On Mon, Jan 30, 2023 at 09:48:31AM +0100, Andi Shyti wrote:
> Hi GG,
> 
> thanks for the deep analysis!
> 
> > Hi Andi,
> > In the call flow invoked by intel_pcode_init(), I've added brief comments
> > where further clarification is needed in this scenario, and a description of
> > the suspicious scenario at the bottom.
> > 
> > -------------------------------------------------------------------------
> > intel_pcode_init()
> >  |
> >  +-> skl_pcode_request(uncore, DG1_PCODE_STATUS,
> >                        DG1_UNCORE_GET_INIT_STATUS,
> >                        DG1_UNCORE_INIT_STATUS_COMPLETE,
> >                        DG1_UNCORE_INIT_STATUS_COMPLETE, 180000);
> >        |
> >        +-> skl_pcode_try_request()
> >              |
> >              +->  *status = __snb_pcode_rw(uncore, mbox, &request, NULL,
> >                                            500, 0, true);
> > 
> > -------------------------------------------------------------------------
> > static int __snb_pcode_rw(struct intel_uncore *uncore, u32 mbox,
> >                       u32 *val, u32 *val1,
> >                       int fast_timeout_us, int slow_timeout_ms,
> >                       bool is_read)
> > {
> > ...
> >         /* Before writing a value to the GEN6_PCODE_DATA register,
> >            check if the bit in the GEN6_PCODE_MAILBOX register indicates
> >            BUSY. */
> >     if (intel_uncore_read_fw(uncore, GEN6_PCODE_MAILBOX) & GEN6_PCODE_READY)
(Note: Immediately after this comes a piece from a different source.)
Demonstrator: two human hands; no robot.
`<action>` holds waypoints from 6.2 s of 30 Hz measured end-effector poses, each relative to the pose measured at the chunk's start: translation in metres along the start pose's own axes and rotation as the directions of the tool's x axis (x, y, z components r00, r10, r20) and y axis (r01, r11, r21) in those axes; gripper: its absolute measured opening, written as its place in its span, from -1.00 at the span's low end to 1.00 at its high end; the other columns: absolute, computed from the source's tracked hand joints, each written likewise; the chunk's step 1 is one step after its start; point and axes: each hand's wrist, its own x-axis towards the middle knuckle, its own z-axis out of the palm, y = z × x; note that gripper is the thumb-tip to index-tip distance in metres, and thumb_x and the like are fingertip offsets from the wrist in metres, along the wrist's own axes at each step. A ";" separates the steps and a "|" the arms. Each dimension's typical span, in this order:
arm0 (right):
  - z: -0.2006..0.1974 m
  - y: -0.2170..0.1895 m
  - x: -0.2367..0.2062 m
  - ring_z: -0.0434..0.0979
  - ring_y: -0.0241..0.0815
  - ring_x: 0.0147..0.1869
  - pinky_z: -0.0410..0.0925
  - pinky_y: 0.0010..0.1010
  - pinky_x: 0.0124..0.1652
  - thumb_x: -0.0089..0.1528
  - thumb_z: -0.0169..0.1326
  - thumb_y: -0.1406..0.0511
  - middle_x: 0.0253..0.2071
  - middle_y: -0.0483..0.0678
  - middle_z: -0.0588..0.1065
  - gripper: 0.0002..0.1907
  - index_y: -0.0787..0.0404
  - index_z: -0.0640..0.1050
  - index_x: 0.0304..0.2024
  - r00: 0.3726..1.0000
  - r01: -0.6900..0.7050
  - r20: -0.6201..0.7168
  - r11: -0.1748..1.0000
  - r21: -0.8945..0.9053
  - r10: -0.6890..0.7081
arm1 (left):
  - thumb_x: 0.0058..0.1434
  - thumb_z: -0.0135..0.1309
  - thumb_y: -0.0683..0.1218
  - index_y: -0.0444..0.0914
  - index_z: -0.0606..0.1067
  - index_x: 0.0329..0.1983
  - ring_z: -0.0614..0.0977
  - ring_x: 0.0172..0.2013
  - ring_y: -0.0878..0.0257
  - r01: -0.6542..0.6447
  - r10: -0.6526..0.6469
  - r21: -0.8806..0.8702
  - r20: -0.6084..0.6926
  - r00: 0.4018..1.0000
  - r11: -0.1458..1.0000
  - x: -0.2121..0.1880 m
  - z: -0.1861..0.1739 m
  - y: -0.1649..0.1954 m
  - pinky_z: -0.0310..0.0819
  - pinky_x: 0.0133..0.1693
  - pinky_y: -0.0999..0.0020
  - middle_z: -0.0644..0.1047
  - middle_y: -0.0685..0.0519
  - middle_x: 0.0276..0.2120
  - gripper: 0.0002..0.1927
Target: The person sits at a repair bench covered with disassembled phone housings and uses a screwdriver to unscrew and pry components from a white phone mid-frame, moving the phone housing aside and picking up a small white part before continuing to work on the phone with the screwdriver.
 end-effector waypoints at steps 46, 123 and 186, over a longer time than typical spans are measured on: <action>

> >             return -EAGAIN;
> 
> what if we fail here because the punit is still initializing and
> will be ready, say, in 10 seconds?
> 
> GG, without going any further, we fail here! The -EAGAIN we
> receive from the test comes from this point. We don't fail with
> -ETIMEDOUT, but with -EAGAIN and the reason is because the punit
> is not ready to perform the very fist communication and we fail
> the probing.
> 
> It doesn't mean, though, that there is anything wrong, we just
> need to wait a bit before "taking drastic decisions"!
> 
> This patch is suggesting to wait up to 10s for the punit to be
> ready and eventually try to probe again... and, indeed, it works!

As GG, what I still don't understand is how this extra 10 seconds
wait helps... have you tried to simple add the 10 to the 180 and
make the code 190 sec instead?

> 
> Andi
> 
> > 
> >         /* write value to GEN6_PCODE_DATA register */
> >     intel_uncore_write_fw(uncore, GEN6_PCODE_DATA, *val);
> > 
> >     intel_uncore_write_fw(uncore, GEN6_PCODE_DATA1, val1 ? *val1 : 0);
> > 
> >         /* In this scenario, the value
> >            "DG1_PCODE_STATUS | GEN6_PCODE_READY"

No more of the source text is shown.